Performing Patriotism written by Jason Shaffer and has been published by University of Pennsylvania Press this book supported file pdf, txt, epub, kindle and other format this book has been release on 2007-10-15 with History categories.


Selected by Choice magazine as an Outstanding Academic Title During the eighteenth century, North American colonists began to display an increasing appetite for professional and amateur theatrical performances and a familiarity with the British dramatic canon ranging from the tragedies of Shakespeare, Addison, and Rowe to the comedies of Farquhar, Steele, and Gay.
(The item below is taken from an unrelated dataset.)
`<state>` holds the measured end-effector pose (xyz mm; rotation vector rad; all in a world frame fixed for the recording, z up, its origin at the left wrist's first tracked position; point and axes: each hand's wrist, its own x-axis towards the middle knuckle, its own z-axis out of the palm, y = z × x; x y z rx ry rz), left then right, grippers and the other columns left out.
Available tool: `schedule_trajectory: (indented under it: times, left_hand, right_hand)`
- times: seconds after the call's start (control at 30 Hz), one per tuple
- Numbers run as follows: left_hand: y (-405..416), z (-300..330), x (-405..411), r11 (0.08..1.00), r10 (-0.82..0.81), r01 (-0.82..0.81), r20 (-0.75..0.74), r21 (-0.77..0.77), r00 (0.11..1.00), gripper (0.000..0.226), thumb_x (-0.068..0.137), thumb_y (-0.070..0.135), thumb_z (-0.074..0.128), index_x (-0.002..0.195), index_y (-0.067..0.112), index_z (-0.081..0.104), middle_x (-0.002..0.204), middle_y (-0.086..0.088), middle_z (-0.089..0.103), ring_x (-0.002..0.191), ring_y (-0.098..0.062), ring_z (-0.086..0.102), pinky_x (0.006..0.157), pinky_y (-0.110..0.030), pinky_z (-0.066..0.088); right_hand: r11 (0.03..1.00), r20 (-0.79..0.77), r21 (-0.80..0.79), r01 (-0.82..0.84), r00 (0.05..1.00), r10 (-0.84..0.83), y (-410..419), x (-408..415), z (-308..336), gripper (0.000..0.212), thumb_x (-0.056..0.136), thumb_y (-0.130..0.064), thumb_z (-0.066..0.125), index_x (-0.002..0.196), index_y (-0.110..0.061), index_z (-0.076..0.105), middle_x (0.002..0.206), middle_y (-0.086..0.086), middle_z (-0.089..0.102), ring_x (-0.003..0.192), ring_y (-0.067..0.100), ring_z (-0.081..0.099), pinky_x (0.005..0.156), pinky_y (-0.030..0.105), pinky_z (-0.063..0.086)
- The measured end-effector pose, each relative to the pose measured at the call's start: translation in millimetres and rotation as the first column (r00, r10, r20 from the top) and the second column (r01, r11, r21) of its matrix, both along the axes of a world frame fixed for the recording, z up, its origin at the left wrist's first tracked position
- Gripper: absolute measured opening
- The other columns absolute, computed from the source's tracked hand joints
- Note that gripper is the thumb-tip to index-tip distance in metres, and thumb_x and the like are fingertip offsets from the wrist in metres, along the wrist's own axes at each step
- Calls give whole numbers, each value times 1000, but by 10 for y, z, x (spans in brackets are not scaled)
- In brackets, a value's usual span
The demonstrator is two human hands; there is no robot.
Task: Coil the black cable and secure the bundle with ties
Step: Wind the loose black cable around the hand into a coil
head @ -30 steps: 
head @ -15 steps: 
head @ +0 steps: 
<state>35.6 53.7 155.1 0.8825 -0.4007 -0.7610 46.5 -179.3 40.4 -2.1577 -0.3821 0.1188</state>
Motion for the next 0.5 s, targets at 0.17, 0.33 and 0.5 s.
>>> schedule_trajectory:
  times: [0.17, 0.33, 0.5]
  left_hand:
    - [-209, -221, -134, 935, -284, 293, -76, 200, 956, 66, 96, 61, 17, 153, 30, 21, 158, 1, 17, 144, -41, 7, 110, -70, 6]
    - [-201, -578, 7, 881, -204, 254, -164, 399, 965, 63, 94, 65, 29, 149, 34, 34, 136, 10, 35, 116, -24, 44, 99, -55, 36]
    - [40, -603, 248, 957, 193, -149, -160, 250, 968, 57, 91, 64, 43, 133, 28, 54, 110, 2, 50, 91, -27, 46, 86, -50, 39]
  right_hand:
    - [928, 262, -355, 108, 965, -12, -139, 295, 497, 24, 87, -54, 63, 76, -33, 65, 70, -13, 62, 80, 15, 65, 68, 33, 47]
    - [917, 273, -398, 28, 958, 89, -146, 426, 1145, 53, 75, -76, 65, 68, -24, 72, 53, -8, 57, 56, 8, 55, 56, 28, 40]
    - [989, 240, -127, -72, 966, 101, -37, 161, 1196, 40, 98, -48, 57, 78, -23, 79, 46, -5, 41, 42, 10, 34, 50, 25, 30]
This interest sparked demand for both the latest hits of the London stage and a body of plays centered on patriotic (and often partisan) British themes. As relations between the crown and the colonies soured, the texts of these plays evolved into a common frame of reference for political arguments over colonial policy. Making the transition to print, these arguments deployed dramatic texts and theatrical metaphors for political advantage. Eventually, with the production of American propaganda plays during the Revolution, colonists began to develop a patriotic drama of their own, albeit one that still stressed the "British" character of American patriotism. Performing Patriotism examines the role of theatrical performance and printed drama in the development of early American political culture. Building on the eighteenth-century commonplace that the theater could be a school for public virtue, Jason Shaffer illustrates the connections between the popularity of theatrical performances in eighteenth-century British North America and the British and American national identities that colonial and Revolutionary Americans espoused. The result is a wide-ranging survey of eighteenth-century American theater history and print culture.